La grande lacune actuelle de cette réflexion vient de ce que le modèle politique occidental n’entrevoit pas le statut juridique des clans, tribus et Nations qui ont préexisté à l’avènement de l’Etat-nation.

Dans le modèle africain, toutes les communautés migrantes reconnaissaient ce statut juridique des clans et tribus avec des frontières reconnues et respectées (cours d’eau, tombes, arbres symboliques de rencontres des confréries comme l’essigan ou le fromager, etc.). Puis, ces communautés migrantes se retrouvaient dans le sénat local et autochtone de la tribu réceptrice, élargi pour les besoins démocratiques de la palabre aux chefs de toutes les communautés migrantes.

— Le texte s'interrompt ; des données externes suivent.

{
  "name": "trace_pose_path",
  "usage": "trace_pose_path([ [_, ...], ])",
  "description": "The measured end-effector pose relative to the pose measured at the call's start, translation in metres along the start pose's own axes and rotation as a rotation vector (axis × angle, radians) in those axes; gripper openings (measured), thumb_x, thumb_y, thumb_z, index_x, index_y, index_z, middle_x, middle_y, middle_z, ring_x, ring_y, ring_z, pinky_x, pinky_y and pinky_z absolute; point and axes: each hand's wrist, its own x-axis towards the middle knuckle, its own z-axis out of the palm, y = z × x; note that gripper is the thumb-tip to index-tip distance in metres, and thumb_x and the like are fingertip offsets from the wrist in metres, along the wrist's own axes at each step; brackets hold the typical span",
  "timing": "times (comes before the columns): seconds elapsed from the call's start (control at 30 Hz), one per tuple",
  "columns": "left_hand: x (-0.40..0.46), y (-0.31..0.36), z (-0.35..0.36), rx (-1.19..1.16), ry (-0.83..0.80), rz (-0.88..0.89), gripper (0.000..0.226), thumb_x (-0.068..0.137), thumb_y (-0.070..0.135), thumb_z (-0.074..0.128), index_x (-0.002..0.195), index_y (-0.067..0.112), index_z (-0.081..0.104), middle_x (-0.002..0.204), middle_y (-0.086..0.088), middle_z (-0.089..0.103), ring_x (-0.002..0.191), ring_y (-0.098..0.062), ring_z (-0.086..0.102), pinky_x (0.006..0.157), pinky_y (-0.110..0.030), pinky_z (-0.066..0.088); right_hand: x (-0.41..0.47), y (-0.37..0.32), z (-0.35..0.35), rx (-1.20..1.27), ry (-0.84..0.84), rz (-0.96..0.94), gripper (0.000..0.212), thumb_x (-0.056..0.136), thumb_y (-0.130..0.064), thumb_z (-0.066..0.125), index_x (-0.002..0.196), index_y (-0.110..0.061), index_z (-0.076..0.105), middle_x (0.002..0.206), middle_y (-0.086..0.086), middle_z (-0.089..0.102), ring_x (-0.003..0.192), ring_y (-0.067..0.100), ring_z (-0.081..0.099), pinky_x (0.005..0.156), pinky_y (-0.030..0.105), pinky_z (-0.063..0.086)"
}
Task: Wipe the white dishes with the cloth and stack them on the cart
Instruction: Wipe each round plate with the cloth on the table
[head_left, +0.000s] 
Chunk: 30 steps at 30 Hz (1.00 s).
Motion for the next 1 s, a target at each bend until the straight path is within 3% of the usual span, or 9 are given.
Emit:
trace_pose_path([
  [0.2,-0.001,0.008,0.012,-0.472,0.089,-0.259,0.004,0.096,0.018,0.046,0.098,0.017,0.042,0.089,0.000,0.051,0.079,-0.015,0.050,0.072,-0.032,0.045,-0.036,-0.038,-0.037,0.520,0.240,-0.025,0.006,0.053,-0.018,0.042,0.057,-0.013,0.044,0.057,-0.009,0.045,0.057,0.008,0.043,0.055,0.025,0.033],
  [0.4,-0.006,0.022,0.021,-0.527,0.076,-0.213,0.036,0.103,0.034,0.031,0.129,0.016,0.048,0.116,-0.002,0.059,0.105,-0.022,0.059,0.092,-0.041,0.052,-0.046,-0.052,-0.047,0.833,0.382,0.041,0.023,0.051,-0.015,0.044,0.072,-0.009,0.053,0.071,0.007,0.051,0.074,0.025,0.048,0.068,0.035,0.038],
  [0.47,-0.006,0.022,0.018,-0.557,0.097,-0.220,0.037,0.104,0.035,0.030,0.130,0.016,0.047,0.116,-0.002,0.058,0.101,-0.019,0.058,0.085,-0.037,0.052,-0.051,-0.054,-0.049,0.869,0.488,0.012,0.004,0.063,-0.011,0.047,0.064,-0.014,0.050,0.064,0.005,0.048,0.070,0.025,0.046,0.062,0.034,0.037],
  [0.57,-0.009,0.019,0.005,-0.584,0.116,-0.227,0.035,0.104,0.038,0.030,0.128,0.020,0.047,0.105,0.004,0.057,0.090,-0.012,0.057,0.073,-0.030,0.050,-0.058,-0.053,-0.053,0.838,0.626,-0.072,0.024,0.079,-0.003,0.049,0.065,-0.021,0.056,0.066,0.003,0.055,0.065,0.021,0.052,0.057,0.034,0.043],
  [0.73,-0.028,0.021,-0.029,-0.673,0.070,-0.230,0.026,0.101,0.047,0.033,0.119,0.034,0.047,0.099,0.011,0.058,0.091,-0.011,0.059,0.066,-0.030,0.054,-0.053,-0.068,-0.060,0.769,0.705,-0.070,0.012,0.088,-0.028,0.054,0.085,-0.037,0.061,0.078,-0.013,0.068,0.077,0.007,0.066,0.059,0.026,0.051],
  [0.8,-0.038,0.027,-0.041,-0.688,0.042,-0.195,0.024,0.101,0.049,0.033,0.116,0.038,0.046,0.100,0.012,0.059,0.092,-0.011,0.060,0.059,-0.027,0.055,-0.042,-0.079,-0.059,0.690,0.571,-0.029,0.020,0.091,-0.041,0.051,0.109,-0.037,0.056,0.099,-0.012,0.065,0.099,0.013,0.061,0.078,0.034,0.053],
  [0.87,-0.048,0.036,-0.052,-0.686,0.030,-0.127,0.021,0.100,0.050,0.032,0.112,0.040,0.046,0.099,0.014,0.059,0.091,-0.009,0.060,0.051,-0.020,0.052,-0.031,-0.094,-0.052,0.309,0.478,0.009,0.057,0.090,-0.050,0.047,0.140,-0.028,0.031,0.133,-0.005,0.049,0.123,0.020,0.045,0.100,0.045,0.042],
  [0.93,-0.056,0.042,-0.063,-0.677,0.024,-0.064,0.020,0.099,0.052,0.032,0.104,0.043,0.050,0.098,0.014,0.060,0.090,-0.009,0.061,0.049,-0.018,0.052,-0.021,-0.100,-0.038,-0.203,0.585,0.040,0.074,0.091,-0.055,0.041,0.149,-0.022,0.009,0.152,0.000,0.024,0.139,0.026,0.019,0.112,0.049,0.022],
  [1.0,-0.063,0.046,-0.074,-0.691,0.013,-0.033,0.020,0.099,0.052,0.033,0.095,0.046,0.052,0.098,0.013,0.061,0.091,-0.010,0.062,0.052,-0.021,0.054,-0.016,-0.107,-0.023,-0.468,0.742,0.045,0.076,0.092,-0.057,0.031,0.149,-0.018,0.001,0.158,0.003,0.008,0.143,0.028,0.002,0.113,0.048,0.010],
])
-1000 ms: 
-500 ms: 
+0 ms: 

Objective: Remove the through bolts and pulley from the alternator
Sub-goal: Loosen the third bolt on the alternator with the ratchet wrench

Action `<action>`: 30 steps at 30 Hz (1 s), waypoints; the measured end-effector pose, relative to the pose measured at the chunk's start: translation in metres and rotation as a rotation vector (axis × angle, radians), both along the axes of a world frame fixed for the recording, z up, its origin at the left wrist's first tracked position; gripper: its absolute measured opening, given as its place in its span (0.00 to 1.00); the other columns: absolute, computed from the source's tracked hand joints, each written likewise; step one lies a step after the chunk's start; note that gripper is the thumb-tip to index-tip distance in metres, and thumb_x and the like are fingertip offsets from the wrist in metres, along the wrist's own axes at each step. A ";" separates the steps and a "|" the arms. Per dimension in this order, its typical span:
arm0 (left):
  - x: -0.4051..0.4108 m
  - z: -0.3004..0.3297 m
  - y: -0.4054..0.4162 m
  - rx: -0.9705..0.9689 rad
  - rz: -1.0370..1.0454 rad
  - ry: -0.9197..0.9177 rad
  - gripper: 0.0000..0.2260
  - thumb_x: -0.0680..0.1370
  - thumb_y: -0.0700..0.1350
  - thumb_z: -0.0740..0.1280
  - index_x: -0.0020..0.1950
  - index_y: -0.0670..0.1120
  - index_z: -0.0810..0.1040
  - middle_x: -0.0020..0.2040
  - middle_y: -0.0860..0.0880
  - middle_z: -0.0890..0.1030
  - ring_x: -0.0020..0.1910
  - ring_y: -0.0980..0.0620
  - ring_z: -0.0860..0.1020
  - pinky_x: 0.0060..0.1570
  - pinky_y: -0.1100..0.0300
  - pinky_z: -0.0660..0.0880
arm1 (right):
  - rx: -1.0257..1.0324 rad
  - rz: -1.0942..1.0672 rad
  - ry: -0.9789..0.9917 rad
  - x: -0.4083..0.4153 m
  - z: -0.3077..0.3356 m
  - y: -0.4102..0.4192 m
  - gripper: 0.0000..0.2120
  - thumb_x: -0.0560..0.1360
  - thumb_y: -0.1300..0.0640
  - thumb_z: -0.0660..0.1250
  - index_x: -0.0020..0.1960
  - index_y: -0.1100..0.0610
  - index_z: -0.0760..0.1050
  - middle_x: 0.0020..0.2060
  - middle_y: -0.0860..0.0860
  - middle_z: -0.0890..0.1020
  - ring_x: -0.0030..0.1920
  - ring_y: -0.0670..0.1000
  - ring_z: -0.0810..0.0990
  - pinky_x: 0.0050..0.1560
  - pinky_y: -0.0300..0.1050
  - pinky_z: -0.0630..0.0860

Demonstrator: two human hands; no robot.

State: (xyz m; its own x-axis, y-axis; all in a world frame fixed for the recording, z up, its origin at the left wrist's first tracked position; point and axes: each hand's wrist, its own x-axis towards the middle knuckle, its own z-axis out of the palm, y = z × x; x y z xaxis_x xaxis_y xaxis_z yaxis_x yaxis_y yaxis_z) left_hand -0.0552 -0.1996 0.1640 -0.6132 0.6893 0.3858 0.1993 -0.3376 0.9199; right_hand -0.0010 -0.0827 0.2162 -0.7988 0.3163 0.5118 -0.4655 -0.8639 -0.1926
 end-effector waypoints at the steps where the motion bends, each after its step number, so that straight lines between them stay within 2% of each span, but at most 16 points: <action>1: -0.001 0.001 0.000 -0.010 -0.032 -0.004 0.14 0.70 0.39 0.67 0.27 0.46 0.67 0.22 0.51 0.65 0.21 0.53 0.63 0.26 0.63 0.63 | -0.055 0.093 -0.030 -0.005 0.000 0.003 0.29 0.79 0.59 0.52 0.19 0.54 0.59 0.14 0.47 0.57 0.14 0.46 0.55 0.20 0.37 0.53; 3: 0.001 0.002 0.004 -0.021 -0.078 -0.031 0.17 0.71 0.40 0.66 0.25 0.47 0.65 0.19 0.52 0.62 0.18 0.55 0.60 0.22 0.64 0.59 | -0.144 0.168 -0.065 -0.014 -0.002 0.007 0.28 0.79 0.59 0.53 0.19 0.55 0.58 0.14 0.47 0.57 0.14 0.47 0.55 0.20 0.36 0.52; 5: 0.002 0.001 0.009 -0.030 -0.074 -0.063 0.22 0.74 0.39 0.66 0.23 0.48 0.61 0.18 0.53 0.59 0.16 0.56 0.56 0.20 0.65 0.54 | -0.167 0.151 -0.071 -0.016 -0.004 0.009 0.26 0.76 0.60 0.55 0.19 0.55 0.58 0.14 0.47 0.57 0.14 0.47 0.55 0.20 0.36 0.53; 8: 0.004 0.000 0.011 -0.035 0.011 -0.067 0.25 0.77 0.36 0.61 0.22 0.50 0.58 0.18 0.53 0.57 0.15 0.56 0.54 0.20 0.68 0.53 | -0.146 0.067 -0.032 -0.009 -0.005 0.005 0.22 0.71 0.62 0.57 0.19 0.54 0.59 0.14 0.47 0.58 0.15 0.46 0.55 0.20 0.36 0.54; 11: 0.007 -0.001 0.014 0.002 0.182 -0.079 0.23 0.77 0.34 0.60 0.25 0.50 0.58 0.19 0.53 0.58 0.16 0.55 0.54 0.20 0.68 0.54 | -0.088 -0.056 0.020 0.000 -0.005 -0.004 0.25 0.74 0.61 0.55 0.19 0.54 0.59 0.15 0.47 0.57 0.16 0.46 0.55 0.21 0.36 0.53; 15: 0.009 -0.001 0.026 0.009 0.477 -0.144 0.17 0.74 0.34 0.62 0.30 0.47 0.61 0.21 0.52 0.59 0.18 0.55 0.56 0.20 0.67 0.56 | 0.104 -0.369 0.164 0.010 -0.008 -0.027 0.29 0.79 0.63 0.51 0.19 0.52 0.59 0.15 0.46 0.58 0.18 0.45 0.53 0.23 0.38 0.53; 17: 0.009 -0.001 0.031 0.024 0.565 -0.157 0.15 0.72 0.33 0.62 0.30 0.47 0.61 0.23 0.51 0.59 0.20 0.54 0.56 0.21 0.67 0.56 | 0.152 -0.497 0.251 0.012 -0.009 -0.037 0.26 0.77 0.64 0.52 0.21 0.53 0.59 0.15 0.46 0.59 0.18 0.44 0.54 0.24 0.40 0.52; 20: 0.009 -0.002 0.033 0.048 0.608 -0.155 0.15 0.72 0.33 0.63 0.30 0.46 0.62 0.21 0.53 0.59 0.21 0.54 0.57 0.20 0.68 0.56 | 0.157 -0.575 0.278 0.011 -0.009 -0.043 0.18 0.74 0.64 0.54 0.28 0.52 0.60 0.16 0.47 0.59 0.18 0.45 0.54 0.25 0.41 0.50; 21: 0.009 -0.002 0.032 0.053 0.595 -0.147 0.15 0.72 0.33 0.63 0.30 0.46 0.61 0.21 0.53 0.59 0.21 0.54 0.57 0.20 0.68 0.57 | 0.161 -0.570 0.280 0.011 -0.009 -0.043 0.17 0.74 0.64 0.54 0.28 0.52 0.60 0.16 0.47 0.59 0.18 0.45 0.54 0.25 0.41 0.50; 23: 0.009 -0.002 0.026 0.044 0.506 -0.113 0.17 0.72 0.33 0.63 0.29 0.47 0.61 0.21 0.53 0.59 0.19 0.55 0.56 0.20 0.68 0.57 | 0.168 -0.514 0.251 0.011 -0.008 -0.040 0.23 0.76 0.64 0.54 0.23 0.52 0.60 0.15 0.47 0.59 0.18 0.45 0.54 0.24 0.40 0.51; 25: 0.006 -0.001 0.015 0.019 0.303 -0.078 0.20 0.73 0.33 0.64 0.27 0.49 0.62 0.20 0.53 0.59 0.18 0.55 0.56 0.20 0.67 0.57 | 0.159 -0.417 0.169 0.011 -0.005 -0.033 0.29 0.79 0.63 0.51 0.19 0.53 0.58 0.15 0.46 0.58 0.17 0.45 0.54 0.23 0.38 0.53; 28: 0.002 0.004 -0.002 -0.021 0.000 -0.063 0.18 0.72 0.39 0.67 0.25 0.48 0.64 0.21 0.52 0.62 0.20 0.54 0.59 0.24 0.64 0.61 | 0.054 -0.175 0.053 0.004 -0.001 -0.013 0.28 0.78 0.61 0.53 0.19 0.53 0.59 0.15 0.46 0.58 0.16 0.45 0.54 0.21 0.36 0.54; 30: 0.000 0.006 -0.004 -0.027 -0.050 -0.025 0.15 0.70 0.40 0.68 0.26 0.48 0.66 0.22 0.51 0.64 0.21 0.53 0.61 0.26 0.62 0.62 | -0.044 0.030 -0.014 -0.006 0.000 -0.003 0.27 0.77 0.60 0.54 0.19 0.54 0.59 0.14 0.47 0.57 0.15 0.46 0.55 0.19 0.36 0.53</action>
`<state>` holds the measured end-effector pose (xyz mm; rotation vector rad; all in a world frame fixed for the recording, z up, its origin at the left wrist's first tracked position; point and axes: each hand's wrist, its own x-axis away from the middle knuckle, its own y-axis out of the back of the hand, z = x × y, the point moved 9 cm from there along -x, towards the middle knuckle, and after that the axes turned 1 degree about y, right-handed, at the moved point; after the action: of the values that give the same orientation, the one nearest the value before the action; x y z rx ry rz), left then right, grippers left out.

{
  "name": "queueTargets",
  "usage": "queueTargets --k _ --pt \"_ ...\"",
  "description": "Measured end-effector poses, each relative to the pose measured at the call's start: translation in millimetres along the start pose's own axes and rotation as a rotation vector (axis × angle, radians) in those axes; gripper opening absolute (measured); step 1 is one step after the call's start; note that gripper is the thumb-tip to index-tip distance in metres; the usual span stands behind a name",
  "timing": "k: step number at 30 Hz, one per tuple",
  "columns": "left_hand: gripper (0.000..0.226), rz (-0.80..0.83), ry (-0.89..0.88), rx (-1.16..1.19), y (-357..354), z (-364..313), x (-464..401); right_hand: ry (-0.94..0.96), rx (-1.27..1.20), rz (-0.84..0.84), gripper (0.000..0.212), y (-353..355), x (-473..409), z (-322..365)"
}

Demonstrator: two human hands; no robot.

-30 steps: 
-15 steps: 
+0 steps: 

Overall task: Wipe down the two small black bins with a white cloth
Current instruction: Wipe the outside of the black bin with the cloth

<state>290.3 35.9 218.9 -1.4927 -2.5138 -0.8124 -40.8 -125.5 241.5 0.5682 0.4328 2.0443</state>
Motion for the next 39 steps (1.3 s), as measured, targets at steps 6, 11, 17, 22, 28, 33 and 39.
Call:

La gestion de la Cité cosmopolite était discutée collégialement, chaque communauté s’occupant du respect des institutions consensuellement admises par le biais de la loi fondamentale : Maât, l’ordre de l’Univers indépassable. Dans ce modèle africain, pas de vol, pas d’enfants de la rue, plein emploi, pas de prison, coopération et entraide, puis redistribution équitable des terres, organisation de la santé, mise place des infrastructures et de l’éducation, etc., par la fédération. Puis le modèle occidental est venu avec sa citoyenneté et son individualisme rationnel, gommant ainsi tous les acquis culturels.

Ensuite est venu le chaos : pauvreté, injustices sociales, enfants de la rue, prisons, violence de l’Etat, confiscation des pouvoirs avec les sous-préfets qui vendent toutes les parcelles aux bourgeois appelés citoyens, corrompent les chefs traditionnels, bradent les terres aux forestiers, bourrent les urnes.

Puis les Chefs de l’Etat organisent leur longévité avec l’aide de ses mêmes fonctionnaires, au nom de la démocratie occidentale. Même les pygmées, si savants, maîtres de la forêt dont la pharmacopée et la médecine auraient pu être porteuses d’un réel dynamisme de développement dépassant même l’Occident, ne bénéficient pas, avec les Mbororos, d’un statut spécial. De qui se moque-t-on? Notre élite copie tout, sans réfléchir. Elle répète inlassablement le maître. Elle adore l’odeur du maître.